Located in the waters of the Persian Gulf, Dubai, over a span of 10 years has worked to create an archipelago, a rough map of the globe called “The World Islands” atop of sand dredged waters.

Intended for millionaires, Dubai’s World Islands, only reached by Yacht or motor boat, owners could then say they “owned” Europe, China, Russia, or any other part of the world.

Nakheel Properties is the developer of The World Islands, originally conceived by Sheikh Mohammed bin Rashid Al Maktoum, the ruler of Dubai.

These man-made islands have seen a lot of difficulties since its conception. With construction beginning in 2003, 5 years after that it took a halt due to a lack of financing.

The World Islands
The Virgin tycoon Richard Branson is pictured on the patch of land representing Great Britain in the archipelago of islands

Reportedly, before the halt occurred, 60% of the islands sold to private contractors, with only 2 of the islands coming to completion in 2013. It was also announced that in 2014 “The Heart of Europe” project was well underway, with Europe, Sweden and Germany being the first in the series  developed.

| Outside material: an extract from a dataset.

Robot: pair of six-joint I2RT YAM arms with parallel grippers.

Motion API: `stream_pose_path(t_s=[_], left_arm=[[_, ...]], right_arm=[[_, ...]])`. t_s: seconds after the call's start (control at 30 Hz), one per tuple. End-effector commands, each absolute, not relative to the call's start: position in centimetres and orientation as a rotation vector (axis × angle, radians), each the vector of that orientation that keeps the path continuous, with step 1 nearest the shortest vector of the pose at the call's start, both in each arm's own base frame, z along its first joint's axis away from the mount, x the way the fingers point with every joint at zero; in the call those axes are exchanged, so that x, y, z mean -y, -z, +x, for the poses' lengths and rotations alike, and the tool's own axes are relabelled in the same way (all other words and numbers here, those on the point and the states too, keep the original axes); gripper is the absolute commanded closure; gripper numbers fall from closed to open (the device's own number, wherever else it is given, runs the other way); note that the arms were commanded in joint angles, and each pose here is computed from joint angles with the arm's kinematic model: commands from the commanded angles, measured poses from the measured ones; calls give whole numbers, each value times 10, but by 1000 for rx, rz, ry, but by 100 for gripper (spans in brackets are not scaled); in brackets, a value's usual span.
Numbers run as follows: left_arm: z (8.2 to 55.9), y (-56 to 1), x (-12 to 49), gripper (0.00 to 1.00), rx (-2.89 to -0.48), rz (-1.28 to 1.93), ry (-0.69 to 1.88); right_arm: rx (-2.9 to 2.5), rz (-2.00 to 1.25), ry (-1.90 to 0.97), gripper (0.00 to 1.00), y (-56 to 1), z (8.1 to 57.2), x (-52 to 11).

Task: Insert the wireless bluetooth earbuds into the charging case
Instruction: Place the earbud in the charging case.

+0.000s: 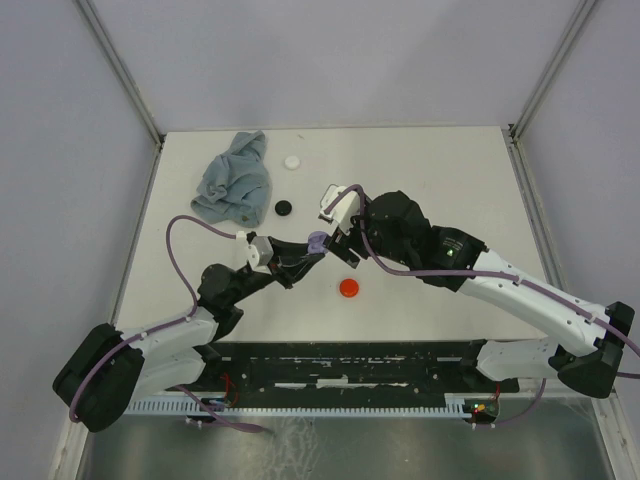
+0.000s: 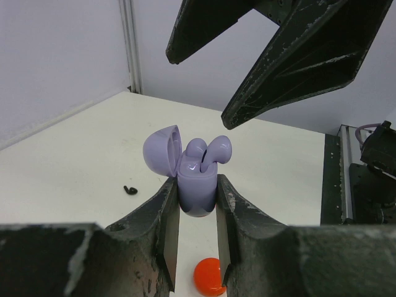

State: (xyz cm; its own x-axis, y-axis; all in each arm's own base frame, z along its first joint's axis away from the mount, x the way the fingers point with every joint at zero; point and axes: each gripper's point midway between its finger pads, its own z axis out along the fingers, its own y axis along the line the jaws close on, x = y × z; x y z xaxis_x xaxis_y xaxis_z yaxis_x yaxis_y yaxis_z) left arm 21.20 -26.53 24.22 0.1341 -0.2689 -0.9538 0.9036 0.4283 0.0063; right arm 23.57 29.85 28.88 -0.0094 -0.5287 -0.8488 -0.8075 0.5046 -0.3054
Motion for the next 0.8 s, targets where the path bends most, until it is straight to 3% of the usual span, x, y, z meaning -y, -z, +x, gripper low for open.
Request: stream_pose_path(t_s=[0.0,0.77], left_arm=[[204,-266,264,97,-1009,728,959],[205,-265,270,97,-1009,744,982]], right_arm=[[-1650,-1081,-280,22,-306,244,-290],[-1648,-1176,-455,21,-295,226,-316]])
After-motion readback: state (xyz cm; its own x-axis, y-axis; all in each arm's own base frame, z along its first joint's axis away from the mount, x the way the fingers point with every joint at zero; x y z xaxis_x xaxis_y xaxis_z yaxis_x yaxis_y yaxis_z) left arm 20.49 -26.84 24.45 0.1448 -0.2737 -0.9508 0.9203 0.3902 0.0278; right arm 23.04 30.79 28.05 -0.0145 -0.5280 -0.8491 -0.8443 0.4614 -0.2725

But the islands are sinking, the sands are eroding and the navigational channels between the islands are silting up.  A British lawyer for a company bringing the case against the state-run developer, Nakheel, has told judges.

“The World Islands are gradually falling back into the sea,” Richard Wilmont-Smith QC, for Penguin Marine, said. The evidence shows “erosion and deterioration of The Worlds islands,” he added.

Utilities were to be routed under water, and water pants at each hub to give fresh water to the man-made islands.  While the power will be supplied by the Dubai grid and distributed through underwater cables, but no cables have been laid as of 2015. Developers have to find their own power from diesel generators .

Greenland is the only island that was completed, turned into a showpiece, owned by the ruler of Dubai.

Dubai's World Islands

Nakheel has been bailed out of its debts over the failing World properties, with debts around $25 billion at the end of 2009. The Dubai World Tribunal was created to hear cases arising out of restructuring and separation of the companies involved

According to Nakheel, Dubai’s World Islands consist of over 300 islands, and 70% of them have sold. But many of the investors who did buy, proved unwilling or unable to continue to develop when Dubai’s property prices halved in the space of a year.

Penguin Marine is the company which bought the rights to give boat travel to the islands, they are also involved in a dispute by the tribunal, but with little business, they are trying to get out of their agreement, which involves paying an annual fee of just under £1 million to Nakheel.

Nahkeel says if Penguin forfeits the contract, they will send an advance payment guarantee just over £1 million if that does occur.

Mr Wilmot-Smith from Penguin claim the work on the man-made islands is dead, and has effectively stopped.

Graham Lovett, for Nakheel said, Dubai’s World Islands are not dead, just merely in a coma. “This is a ten-year project which will be completed,” he said. Also saying “That’s the price Penguin makes to stay in the game, they have the potential to earn millions.”

A spokesman insisted that the islands were not sinking. “Our periodical monitoring survey over the part three years didn’t see any real erosion that requires sand nourishment,” a statement said.